Sabtu, 23 November 2024

Candi Kedungsari Diyakini Jadi Persinggahan Raja Hayam Wuruk di Lumajang

Laporan oleh Sentral FM Lumajang
Bagikan

Candi Kedungsari di Desa Kedungmoro, Kecamatan Kunir, Kabupaten Lumajang memang belum begitu dikenal seperti candi lainnya di Jawa Timur. Namun, candi yang masih diteliti oleh Tim Balai Arkeologi (Balar) Jogjakarta bersama BPCB (Balai Pelestarian Cagar Budaya) Trowulan ini, bukan candi biasa.

”Candi ini raya, dalam arti sangat indah. Nilai sejarahnya sangat penting. Menurut naskah kuno, Candi Kedungsari diduga kuat persinggahan Hayam Wuruk, Raja Majapahit yang termasyur saat melakukan perjalanan muhibah,” kata Hery Priswanto koordinator Tim Peneliti Balar Jogjakarta kepada Sentral FM, Senin (15/8/2016).

Di sela melakukan penggalian atau Ekskavasi situs Candi Kedungsari, arkeolog jebolan Universitas Gajah Mada (UGM) Jogjakarta ini mengungkapkan, perjalanan muhibah Raja Hayam Wuruk seperti yang dijelaskan dalam naskah kuno, dilakukan di berbagai lokasi di Jawa Timur.

“Salah-satunya di wilayah Kecamatan Kunir, Kabupaten Lumajang ini. Ini merupakan salah satu candi yang disinggahi Raja Hayam Wuruk. Sebenarnya di Desa Kedungmoro ini ada dua candi. Selain Candi Kedungsari, yang satunya lagi adalah Candi Kedungmoro yang saat ini sudah tidak berbentuk,” paparnya.

Berdasarkan laporan penelitian tahun 1997, Tim Balar Jogjakarta pernah melakukan survei di sana, namun situs Kedungmoro sudah rusak. Dan, Candi Kedungsari ini terselamatkan setelah secara tidak sengaja diketemukan oleh pembuat batu-bata yang hendak menggali bahan baku tanah.

“Bangunan candi 6,5 x 6,5 meter ini dilengkapi dengan hiasan yang bagus sekali. Komponen bangunan dan reliefnya sangat indah. Kalau ini bangunan biasa saja, tidak mungkin reliefnya sebegitu indah. Ini tentunya sangat menarik, karena menjadi persinggahan kunjungan Raja Hayam Wuruk di masa lalu,” terangnya.

Dari penelitian awal ini, Candi Kedungsari juga menganut pakem Silpa Sastra yang merupakan buku induk untuk pembuatan candi di era Kerajaan Majapahit. Di antaranya ada kemiripan antara relief gajah yang ditemukan dengan candi-candi era kerajaan Majapahit lainnya.

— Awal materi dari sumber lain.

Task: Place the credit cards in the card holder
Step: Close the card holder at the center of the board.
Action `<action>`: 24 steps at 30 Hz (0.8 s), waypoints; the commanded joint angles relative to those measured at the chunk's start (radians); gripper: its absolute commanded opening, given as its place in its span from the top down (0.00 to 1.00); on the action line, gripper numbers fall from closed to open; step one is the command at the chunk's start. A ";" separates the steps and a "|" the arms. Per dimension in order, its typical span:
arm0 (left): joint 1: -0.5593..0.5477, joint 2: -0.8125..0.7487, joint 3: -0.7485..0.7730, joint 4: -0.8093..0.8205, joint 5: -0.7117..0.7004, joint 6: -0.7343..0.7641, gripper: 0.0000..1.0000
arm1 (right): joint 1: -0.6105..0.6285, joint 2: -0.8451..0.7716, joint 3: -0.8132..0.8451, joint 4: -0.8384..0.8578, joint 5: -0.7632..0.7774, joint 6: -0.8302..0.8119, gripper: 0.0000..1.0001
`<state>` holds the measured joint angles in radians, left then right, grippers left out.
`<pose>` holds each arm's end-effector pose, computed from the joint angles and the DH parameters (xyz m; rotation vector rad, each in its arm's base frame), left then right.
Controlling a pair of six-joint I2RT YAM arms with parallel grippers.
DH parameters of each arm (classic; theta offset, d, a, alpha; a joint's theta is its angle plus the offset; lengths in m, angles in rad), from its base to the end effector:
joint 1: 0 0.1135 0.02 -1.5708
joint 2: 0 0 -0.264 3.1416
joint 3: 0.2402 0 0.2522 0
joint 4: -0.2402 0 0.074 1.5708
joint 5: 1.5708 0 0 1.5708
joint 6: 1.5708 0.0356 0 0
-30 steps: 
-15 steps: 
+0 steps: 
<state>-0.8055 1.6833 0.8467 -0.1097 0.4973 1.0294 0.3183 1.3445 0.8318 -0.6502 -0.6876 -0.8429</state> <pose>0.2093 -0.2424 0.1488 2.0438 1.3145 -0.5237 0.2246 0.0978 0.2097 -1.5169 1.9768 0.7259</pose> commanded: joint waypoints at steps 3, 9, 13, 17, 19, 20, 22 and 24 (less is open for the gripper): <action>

Untuk usia atau era candi ini sendiri, tim saat ini menggunakan dua pendekatan. Yakni relatif, dengan menggunakan perkiraan atas data dukung komponen yang ditemukan disertai acuan dari komponen artefaknya. Pendekatan lainnya adalah absolut, dengan mencari data arang atau carbon dating.

“Arang itu penting untuk penelitian waktu dengan melibatkan BATAN (Badan Tenaga Atom Nasional) guna memperkirakan usia candi ini sebenarnya. Selain itu juga bisa ditentukan jika ditemukannya prasasti di sekitar candi,” tuturnya.

Lebih lanjut, Tim Balar Jogjakarta juga berencana menggadeng tim dari geologi atau geografi fisik guna melakukan penelitian lanjutan. Tim Geologi atau Geografgi fisik diperlukan untuk menjelaskan kenapa bangunan candi lainnya, yakni Candi Kedungmoro serta Candi Kedungsari yang saat ini digali untuk ekskavasi bisa runtuh.

“Dugaan awal kami dari melihat stuktur tanahnya, candi ini runtuh karena pengaruh letusan dari Gunung Semeru. Tetapi nanti ada ahlinya yang bisa memperkuat dugaan ini,” timpalnya.

Hasil ekskavasi itu nantinya akan dituangkan melalui dua aspek. Yakni aspek penelitian dengan tindak lanjut dilakukannya penelitian lebih lanjut untuk memperoleh data komponen bangunan, termasuk lingkungan fisik.

Yang kedua, lanjut Hery Priswanto, dari sisi pelestarian yang akan disampaikan ke BPCB Trowulan dan Pemkab Lumajang. Di antaranya untuk penetapan statusnya sebagai cagar budaya. “Selain itu, Pemkab Lumajang juga harus memperjelas status tanah, pengembangan di lokasi dan pelestarian dengan pemugarannya,” pungkasnya.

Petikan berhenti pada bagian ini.